**TO DO:** Give back exactly the lines of the data below, starting with the line that has "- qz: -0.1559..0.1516" and going on through the line that has "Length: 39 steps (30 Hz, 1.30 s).".

**MATERIAL FOR THE TASK:**
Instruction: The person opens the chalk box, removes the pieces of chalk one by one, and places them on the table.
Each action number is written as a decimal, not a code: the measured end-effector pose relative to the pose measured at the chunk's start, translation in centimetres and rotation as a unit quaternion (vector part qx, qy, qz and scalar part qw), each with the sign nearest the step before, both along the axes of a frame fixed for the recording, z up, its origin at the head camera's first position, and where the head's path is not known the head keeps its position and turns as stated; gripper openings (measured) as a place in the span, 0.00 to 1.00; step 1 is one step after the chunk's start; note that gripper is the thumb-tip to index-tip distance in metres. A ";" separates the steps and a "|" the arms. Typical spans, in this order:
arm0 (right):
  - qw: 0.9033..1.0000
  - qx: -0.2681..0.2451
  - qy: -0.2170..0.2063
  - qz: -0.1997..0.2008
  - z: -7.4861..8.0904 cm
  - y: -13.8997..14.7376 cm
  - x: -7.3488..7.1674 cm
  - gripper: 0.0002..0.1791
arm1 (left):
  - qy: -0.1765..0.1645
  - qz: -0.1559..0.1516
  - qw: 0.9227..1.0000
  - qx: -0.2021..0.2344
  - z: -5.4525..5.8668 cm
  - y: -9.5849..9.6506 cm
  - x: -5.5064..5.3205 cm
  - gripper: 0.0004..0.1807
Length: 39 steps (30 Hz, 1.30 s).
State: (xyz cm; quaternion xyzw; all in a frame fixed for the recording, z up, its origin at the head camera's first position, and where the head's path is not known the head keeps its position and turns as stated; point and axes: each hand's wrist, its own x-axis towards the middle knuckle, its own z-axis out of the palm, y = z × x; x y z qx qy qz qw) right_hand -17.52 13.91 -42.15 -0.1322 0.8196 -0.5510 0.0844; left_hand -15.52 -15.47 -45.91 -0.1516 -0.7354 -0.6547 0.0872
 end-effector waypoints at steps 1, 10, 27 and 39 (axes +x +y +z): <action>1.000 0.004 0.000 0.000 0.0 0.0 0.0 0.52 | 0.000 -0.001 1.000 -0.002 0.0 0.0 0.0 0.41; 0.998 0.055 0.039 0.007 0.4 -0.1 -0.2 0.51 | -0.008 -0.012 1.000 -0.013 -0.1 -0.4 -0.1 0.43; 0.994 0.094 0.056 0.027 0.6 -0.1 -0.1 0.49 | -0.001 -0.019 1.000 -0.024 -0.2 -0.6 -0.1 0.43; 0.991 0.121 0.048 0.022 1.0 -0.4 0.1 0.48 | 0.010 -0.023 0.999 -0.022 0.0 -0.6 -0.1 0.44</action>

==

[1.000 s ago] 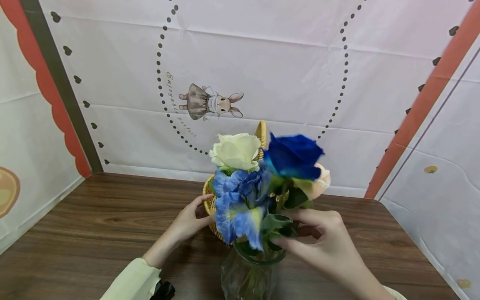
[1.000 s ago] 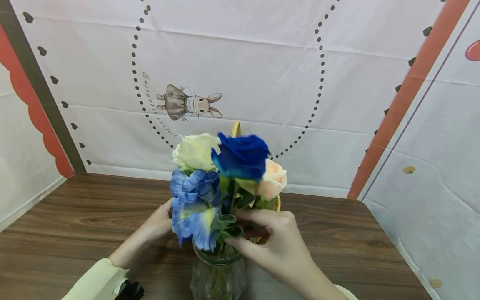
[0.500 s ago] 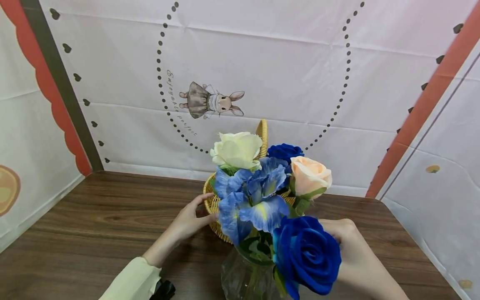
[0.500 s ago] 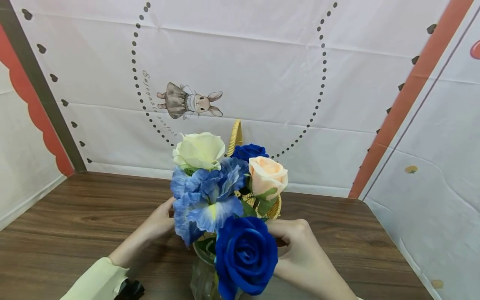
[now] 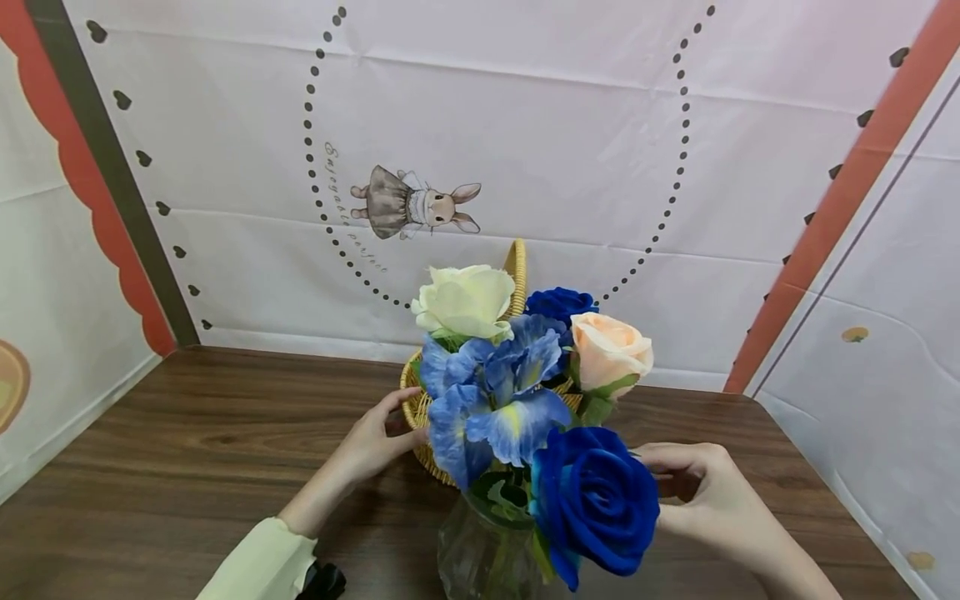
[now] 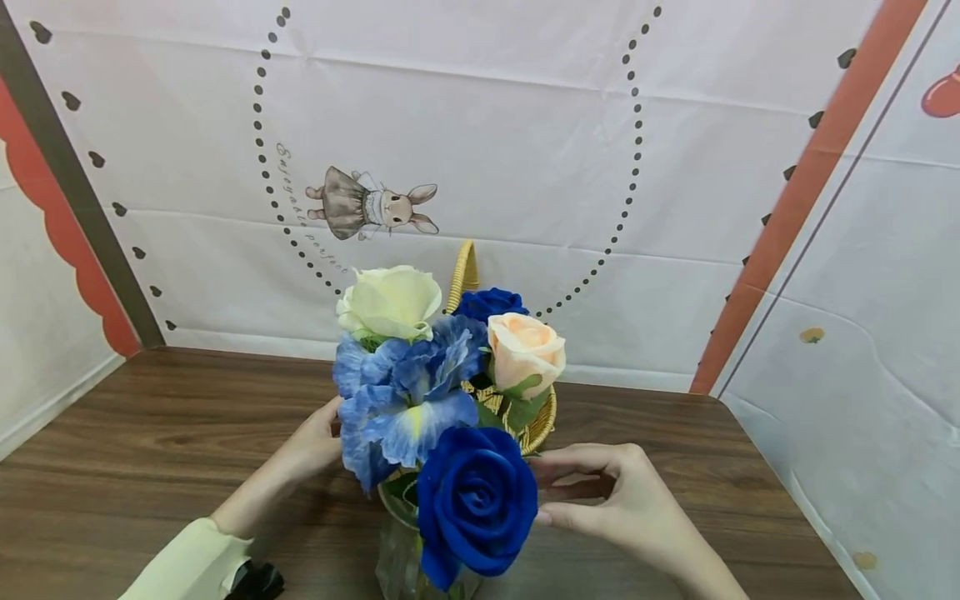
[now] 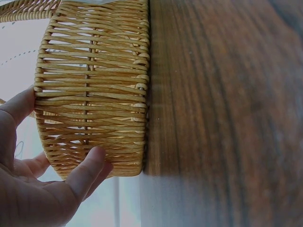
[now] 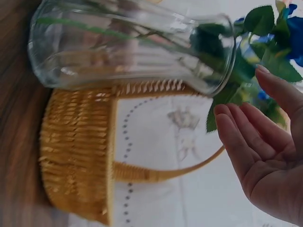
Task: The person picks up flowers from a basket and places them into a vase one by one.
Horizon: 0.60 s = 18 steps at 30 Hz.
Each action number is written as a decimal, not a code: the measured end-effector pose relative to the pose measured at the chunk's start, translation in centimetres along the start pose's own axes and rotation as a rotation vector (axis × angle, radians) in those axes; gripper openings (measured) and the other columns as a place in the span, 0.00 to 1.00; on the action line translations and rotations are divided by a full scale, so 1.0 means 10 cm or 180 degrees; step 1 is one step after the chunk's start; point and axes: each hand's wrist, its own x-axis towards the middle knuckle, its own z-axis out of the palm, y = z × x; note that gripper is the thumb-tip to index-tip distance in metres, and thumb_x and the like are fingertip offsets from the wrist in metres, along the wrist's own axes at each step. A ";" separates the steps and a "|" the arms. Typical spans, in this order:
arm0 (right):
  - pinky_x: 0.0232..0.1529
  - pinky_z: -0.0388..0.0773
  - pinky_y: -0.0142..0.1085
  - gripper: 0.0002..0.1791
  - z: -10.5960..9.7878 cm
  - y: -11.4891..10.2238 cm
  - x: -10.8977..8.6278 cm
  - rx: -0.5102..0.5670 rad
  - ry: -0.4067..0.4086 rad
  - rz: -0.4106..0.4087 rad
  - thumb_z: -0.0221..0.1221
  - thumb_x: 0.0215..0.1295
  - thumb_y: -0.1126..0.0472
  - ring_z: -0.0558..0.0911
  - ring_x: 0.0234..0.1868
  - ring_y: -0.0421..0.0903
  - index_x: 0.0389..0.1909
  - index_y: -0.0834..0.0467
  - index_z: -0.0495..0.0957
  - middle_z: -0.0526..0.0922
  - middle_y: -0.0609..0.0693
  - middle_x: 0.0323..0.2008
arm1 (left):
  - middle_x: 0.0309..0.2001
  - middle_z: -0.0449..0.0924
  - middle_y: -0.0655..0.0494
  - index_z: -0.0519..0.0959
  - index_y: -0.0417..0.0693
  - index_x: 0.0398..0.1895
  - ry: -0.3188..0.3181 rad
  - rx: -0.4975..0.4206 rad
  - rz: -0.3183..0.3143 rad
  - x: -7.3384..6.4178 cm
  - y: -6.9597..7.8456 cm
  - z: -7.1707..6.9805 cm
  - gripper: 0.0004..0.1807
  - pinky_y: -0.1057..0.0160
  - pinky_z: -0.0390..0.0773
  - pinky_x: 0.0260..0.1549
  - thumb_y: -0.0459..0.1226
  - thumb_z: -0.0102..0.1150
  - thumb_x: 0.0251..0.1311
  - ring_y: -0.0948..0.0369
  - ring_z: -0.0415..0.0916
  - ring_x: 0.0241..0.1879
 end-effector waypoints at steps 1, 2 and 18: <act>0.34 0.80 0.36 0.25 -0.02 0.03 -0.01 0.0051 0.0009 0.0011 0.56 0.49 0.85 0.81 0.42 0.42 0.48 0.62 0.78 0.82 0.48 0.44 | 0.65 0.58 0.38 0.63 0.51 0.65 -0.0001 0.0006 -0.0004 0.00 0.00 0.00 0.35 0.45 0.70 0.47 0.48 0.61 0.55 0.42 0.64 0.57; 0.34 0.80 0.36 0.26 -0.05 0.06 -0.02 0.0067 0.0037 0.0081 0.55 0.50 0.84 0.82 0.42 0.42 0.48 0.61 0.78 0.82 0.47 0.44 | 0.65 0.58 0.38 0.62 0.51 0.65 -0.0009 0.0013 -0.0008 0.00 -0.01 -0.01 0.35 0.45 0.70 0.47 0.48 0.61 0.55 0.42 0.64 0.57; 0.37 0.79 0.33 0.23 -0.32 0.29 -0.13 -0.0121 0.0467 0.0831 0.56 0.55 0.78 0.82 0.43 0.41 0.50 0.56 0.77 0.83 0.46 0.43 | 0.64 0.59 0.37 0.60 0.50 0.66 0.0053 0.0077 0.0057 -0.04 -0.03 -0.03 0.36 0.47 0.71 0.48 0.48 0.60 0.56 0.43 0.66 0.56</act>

**EXERCISE ANSWER:**
  - qz: -0.1559..0.1516
  - qw: 0.9227..1.0000
  - qx: -0.2021..0.2344
  - z: -5.4525..5.8668 cm
  - y: -9.5849..9.6506 cm
  - x: -5.5064..5.3205 cm
  - gripper: 0.0004..0.1807
Length: 39 steps (30 Hz, 1.30 s).

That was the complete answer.